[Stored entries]
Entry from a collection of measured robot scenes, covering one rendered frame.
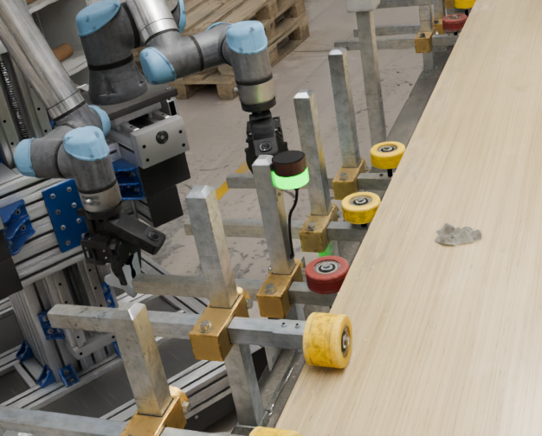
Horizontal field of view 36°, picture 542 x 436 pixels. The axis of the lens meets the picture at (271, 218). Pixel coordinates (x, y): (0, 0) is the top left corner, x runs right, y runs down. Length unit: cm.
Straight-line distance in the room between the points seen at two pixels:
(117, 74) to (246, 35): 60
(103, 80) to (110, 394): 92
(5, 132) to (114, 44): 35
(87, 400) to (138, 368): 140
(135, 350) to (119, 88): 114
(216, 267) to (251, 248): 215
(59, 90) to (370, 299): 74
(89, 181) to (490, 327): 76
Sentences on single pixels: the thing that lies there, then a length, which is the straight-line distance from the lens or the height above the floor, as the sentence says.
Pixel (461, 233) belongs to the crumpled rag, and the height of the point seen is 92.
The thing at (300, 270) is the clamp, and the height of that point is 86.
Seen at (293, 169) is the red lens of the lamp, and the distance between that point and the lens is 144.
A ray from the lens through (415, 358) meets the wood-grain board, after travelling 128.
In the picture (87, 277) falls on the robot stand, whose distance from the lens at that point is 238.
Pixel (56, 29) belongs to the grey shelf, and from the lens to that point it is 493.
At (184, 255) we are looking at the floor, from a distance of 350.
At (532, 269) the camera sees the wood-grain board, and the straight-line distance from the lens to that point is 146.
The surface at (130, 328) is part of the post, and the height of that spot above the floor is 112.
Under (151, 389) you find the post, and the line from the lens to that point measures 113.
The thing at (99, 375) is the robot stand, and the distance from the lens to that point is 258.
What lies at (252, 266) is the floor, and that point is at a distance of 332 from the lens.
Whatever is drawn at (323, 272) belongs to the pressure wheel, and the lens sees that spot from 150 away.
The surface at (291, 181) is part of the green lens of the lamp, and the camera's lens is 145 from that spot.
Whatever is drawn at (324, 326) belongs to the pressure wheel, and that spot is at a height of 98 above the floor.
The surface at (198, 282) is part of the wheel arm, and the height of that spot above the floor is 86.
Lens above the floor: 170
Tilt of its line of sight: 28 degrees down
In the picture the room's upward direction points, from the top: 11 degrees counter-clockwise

GOAL OF THE EXERCISE ::
The first line of the entries, the line containing "Whatever is drawn at (324, 326)", and every line between them are to be output exactly; pictures are not.

REPLY TO THE TASK ::
Entry from a collection of measured robot scenes, covering one rendered frame.
Horizontal field of view 36°, picture 542 x 436 pixels. The axis of the lens meets the picture at (271, 218). Pixel coordinates (x, y): (0, 0) is the top left corner, x runs right, y runs down. Length unit: cm.
Straight-line distance in the room between the points seen at two pixels:
(117, 74) to (246, 35): 60
(103, 80) to (110, 394): 92
(5, 132) to (114, 44): 35
(87, 400) to (138, 368): 140
(135, 350) to (119, 88): 114
(216, 267) to (251, 248): 215
(59, 90) to (370, 299): 74
(89, 181) to (490, 327): 76
Sentences on single pixels: the thing that lies there, then a length, which is the straight-line distance from the lens or the height above the floor, as the sentence says.
Pixel (461, 233) belongs to the crumpled rag, and the height of the point seen is 92.
The thing at (300, 270) is the clamp, and the height of that point is 86.
Seen at (293, 169) is the red lens of the lamp, and the distance between that point and the lens is 144.
A ray from the lens through (415, 358) meets the wood-grain board, after travelling 128.
In the picture (87, 277) falls on the robot stand, whose distance from the lens at that point is 238.
Pixel (56, 29) belongs to the grey shelf, and from the lens to that point it is 493.
At (184, 255) we are looking at the floor, from a distance of 350.
At (532, 269) the camera sees the wood-grain board, and the straight-line distance from the lens to that point is 146.
The surface at (130, 328) is part of the post, and the height of that spot above the floor is 112.
Under (151, 389) you find the post, and the line from the lens to that point measures 113.
The thing at (99, 375) is the robot stand, and the distance from the lens to that point is 258.
What lies at (252, 266) is the floor, and that point is at a distance of 332 from the lens.
Whatever is drawn at (323, 272) belongs to the pressure wheel, and the lens sees that spot from 150 away.
The surface at (291, 181) is part of the green lens of the lamp, and the camera's lens is 145 from that spot.
Whatever is drawn at (324, 326) belongs to the pressure wheel, and that spot is at a height of 98 above the floor.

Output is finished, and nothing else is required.